I mean… There's a tradeoff to be sure. I also have a list of things that could be solved properly, but can't justify the time expense to doing so compared to repeating the shortcut every so often.

It's like that expensive espresso machine I've been drooling over for years—I can go out and grab a lot of great coffee at a barista shop before the machine would have saved me money.

But in this particular instance, sure; once you factor the operational risk in, proper automation often is a no-brainer.

[zoeysmithe]

Yep this. This is just "we have so much technical debt, our square pegs should fit into all round holes!"

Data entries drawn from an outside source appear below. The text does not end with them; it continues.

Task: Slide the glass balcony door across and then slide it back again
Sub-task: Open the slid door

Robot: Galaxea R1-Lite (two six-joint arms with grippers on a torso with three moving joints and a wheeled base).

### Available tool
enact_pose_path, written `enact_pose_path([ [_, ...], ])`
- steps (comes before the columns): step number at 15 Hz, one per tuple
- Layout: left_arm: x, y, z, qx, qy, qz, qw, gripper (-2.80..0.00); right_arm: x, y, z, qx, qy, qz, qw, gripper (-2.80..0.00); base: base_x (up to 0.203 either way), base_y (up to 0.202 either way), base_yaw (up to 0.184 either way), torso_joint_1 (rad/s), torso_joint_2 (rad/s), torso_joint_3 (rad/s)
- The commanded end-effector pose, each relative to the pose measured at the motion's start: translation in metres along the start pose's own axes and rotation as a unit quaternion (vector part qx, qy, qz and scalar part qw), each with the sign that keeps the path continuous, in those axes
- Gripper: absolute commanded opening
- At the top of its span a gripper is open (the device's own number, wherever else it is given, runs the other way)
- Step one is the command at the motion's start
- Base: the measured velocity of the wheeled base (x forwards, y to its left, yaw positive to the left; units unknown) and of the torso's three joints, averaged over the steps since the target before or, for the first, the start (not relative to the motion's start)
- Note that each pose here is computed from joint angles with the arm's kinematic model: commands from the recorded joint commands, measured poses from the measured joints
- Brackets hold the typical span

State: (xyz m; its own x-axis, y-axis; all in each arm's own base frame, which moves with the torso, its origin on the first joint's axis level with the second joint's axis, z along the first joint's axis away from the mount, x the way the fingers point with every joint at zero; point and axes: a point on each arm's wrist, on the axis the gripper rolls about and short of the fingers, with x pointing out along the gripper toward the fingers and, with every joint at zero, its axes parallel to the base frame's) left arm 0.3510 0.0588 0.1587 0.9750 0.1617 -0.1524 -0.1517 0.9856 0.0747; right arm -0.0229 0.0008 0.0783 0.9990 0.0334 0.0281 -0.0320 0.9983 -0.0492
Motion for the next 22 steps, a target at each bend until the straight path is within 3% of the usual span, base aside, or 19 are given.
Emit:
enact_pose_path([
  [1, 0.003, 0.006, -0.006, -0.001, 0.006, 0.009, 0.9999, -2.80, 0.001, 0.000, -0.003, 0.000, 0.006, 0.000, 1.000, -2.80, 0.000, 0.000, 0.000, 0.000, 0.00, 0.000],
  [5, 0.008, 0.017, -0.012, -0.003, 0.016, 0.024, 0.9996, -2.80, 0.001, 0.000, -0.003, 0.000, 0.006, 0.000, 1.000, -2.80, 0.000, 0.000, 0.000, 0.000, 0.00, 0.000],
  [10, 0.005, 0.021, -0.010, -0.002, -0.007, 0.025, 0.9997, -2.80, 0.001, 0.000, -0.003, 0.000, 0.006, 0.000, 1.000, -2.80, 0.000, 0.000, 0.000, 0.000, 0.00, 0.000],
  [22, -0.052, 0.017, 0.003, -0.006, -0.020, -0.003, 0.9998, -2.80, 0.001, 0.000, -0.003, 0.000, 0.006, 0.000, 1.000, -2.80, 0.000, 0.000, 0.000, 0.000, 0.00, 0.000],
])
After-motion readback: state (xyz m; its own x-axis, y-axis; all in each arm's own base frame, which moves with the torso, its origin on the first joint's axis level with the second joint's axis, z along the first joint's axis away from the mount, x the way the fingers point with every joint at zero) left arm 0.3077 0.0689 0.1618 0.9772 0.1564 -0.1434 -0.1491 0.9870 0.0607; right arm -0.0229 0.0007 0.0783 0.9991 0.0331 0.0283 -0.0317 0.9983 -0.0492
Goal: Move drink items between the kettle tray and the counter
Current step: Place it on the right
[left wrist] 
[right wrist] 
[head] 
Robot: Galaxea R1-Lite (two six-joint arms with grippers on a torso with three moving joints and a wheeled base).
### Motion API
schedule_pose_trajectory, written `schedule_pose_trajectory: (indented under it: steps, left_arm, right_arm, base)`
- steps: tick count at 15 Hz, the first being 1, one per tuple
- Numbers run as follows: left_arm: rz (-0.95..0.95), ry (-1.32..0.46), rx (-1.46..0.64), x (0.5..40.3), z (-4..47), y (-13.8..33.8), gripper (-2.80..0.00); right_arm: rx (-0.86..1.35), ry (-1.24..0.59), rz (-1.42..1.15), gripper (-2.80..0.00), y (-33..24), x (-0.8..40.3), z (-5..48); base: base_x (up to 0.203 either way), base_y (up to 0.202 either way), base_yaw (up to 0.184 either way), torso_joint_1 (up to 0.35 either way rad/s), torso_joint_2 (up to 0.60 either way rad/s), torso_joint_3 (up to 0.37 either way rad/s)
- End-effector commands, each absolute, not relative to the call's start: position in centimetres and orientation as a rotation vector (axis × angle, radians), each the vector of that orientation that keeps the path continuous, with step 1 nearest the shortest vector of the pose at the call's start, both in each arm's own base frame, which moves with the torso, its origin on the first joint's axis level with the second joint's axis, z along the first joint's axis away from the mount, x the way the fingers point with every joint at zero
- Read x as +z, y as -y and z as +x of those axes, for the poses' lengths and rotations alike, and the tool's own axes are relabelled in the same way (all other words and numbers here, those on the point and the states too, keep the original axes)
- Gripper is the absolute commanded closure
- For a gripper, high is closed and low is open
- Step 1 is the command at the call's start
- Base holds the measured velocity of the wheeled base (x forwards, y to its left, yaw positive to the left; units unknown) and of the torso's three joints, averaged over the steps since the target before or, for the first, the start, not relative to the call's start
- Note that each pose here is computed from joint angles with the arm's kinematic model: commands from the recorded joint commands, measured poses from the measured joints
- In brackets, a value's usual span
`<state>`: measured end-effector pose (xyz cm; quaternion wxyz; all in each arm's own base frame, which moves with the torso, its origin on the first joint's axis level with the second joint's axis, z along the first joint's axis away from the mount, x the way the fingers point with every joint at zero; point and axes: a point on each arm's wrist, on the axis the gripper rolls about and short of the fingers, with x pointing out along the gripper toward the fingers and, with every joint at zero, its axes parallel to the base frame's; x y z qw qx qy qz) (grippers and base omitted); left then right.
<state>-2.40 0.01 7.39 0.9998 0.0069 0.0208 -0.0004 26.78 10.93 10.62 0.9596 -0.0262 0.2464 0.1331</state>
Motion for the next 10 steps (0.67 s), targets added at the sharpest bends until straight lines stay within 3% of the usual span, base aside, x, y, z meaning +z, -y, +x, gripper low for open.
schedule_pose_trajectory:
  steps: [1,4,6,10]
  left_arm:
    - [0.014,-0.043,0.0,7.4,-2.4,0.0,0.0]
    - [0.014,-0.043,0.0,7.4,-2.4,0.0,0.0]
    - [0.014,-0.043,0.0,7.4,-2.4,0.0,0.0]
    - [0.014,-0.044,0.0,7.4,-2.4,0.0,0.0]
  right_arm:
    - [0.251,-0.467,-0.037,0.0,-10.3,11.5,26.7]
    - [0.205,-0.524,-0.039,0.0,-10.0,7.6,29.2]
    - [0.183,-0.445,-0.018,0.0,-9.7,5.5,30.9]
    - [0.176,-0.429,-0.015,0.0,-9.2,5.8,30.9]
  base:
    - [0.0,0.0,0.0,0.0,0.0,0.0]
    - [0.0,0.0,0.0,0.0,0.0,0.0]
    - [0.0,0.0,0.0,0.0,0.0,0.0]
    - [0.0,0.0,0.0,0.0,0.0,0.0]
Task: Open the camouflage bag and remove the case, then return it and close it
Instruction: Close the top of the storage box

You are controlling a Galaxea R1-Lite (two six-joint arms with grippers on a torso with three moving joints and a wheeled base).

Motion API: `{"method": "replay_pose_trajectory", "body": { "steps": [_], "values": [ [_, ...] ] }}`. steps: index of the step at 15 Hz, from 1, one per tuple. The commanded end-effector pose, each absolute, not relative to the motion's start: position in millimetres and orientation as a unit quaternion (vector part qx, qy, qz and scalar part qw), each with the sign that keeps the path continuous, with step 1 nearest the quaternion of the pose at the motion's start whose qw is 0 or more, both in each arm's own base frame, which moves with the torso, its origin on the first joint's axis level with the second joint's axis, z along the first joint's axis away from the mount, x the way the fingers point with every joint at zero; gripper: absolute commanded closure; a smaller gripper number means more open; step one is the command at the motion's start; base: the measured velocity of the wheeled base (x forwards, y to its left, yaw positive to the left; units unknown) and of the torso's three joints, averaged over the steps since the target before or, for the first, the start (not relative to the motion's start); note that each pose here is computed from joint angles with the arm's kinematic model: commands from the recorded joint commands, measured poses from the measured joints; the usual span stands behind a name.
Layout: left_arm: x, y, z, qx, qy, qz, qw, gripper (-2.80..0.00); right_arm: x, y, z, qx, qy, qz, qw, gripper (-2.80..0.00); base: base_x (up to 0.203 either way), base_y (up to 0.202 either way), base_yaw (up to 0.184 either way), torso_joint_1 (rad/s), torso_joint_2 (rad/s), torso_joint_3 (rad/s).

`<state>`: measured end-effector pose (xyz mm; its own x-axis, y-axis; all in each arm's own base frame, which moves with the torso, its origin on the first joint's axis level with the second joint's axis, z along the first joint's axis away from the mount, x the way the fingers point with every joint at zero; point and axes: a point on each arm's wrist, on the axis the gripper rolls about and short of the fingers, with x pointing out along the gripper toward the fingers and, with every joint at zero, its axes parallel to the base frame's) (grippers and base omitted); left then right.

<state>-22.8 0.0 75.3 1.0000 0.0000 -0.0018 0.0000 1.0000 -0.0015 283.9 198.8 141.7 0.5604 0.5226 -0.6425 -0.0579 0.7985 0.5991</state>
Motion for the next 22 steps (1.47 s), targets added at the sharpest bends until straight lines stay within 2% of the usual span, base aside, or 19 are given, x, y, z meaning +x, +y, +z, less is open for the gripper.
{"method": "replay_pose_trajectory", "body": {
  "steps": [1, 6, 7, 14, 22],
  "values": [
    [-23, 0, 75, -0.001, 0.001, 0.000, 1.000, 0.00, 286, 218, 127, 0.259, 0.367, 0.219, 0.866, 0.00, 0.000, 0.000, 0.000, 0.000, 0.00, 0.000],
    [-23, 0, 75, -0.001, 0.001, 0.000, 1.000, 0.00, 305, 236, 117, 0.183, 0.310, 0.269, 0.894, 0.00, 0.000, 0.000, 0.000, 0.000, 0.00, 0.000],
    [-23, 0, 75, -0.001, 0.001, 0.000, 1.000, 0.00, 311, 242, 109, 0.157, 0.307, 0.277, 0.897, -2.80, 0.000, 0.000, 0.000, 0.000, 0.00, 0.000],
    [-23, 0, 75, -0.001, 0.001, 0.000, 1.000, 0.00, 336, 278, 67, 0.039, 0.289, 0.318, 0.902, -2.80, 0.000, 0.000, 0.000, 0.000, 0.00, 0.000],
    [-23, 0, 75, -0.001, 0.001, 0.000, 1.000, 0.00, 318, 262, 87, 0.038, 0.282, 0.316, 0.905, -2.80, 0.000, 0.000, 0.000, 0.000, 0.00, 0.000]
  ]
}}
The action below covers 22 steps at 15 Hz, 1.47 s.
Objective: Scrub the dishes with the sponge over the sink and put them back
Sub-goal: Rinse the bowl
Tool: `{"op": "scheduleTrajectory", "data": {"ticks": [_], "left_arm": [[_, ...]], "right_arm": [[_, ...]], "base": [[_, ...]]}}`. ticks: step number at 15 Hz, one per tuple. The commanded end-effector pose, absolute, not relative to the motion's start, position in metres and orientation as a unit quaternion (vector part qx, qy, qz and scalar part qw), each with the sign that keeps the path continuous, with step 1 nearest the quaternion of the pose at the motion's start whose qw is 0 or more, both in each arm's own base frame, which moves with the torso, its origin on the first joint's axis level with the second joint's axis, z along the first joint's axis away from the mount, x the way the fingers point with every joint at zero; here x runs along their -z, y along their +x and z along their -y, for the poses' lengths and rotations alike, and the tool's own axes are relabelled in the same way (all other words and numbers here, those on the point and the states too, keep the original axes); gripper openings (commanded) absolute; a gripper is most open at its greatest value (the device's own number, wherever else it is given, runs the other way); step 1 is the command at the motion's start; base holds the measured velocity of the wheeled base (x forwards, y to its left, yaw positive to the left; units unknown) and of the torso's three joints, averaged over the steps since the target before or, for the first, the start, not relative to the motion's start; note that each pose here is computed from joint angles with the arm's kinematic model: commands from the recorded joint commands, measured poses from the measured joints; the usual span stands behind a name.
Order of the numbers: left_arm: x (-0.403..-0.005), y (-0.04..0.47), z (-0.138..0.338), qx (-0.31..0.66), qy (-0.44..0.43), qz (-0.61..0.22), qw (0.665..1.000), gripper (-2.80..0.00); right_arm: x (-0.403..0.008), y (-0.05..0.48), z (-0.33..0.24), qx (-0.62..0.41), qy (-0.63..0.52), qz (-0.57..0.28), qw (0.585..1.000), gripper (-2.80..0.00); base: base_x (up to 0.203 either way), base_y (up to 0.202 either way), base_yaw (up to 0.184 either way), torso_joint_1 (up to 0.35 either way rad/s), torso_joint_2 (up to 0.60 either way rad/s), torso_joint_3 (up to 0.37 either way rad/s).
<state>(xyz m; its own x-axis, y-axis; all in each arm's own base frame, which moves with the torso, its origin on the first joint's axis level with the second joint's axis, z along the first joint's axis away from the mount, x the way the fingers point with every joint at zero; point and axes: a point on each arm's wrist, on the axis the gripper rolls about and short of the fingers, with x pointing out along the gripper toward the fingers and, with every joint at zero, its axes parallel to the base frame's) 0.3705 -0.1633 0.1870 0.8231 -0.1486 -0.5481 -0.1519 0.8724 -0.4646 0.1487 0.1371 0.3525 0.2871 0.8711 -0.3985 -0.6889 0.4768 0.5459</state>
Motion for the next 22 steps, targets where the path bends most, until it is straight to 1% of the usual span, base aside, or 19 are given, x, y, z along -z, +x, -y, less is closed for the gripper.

Business culture devaluing security is the root of this and I hope people see the above example of everything that's wrong with how some technology companies operate, and "just throw money at the problem because security in an annoying cost center" is super bad leadership. I'm going to guess this guy also have an MFA exception on his account and a 7 character password because "it just works! It just makes sense, nerds!" I've worked with these kinds of execs all my career and they are absolutely the problem here.

[FuriouslyAdrift]

IT serves business needs... not the other way around. If anything, cloud services and mobile device access has made securing anything just about impossible.

[Loudergood]

Classic case of business not understanding that it doesn't just need access to the data, it needs secure access to the data.

[FuriouslyAdrift]

That's what insurance and lawyers are for... so sayeth my management that pay me.